Aim of the exercise
Quote the listing in full, exactly as given, minus any pictures.

══════════════════════════════

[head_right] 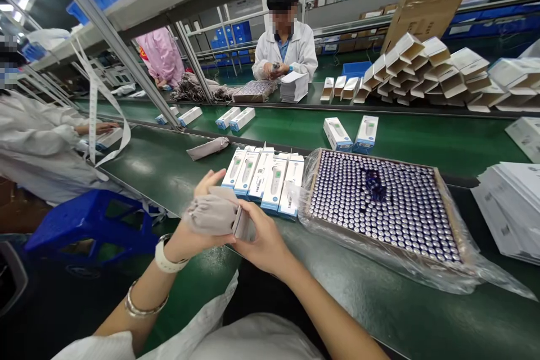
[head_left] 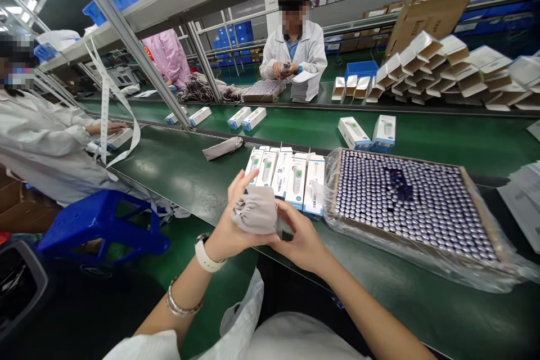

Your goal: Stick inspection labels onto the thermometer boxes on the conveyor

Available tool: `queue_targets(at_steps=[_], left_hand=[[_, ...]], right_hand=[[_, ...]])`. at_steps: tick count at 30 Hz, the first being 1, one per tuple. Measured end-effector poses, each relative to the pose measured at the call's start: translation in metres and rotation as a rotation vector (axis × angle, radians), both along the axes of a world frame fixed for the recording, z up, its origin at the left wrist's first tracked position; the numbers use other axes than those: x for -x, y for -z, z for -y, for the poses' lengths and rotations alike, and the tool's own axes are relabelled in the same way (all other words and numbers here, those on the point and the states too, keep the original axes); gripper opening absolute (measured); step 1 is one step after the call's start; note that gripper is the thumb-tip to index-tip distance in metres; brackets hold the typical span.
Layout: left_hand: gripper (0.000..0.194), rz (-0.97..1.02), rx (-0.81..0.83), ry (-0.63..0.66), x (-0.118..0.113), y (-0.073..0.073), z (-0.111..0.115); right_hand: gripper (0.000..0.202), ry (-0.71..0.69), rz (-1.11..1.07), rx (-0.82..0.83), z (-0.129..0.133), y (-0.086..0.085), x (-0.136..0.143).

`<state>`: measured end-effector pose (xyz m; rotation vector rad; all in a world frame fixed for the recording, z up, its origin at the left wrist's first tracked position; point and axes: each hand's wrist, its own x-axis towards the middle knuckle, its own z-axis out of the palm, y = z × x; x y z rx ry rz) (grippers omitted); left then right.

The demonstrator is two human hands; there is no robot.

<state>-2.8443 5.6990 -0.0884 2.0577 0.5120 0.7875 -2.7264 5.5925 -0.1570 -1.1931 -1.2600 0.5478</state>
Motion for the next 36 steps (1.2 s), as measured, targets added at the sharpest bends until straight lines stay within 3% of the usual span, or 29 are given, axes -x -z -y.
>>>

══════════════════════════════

Exercise result
[head_right] 
[head_left] 

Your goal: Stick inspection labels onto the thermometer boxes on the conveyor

Available tool: `queue_targets(at_steps=[_], left_hand=[[_, ...]], right_hand=[[_, ...]])`. at_steps: tick count at 30 Hz, the first being 1, one per tuple. Measured end-effector poses, each relative to the pose measured at the call's start: translation in metres and rotation as a rotation vector (axis × angle, radians), both along the axes of a world frame fixed for the recording, z up, its origin at the left wrist's first tracked position; the numbers use other axes than those: x for -x, y for -z, z for -y, for the poses' lengths and rotations alike, and the tool's own axes are relabelled in the same way (all other words and numbers here, those on the point and the states too, keep the original axes); gripper opening absolute (measured); step 1 is one step after the call's start; note that gripper is the thumb-tip to index-tip distance in metres; brackets hold the typical span.
Layout: left_hand: gripper (0.000..0.194), rz (-0.97..1.02), rx (-0.81..0.83), ry (-0.63..0.66), x (-0.118..0.113), y (-0.073..0.073), z (-0.111..0.115); right_hand: gripper (0.000..0.202), ry (-0.71..0.69), rz (-1.11..1.07), rx (-0.82..0.83), z (-0.129..0.133), y (-0.086..0.085), x (-0.136..0.143).

`<state>`: measured end-effector pose (xyz m; rotation vector rad; all in a world frame fixed for the recording, z up, its origin at the left wrist's first tracked position; point and axes: each hand's wrist, its own x-axis towards the middle knuckle, its own z-axis out of the palm, y = z × x; x y z rx ry rz) (grippers omitted); left then right.

The demonstrator is two human hands; there is no robot.

<state>-2.8443 5.6990 -0.0884 2.0577 0.5120 0.7875 -2.7264 5.5925 -0.1570 -1.1931 -1.2600 0.5478</state>
Motion for the next 36 steps (1.2 s), as measured, targets added at the sharpest bends until straight lines stay within 3% of the usual span, or 29 are given, axes -x -z -y.
>>>

This exercise has been completed.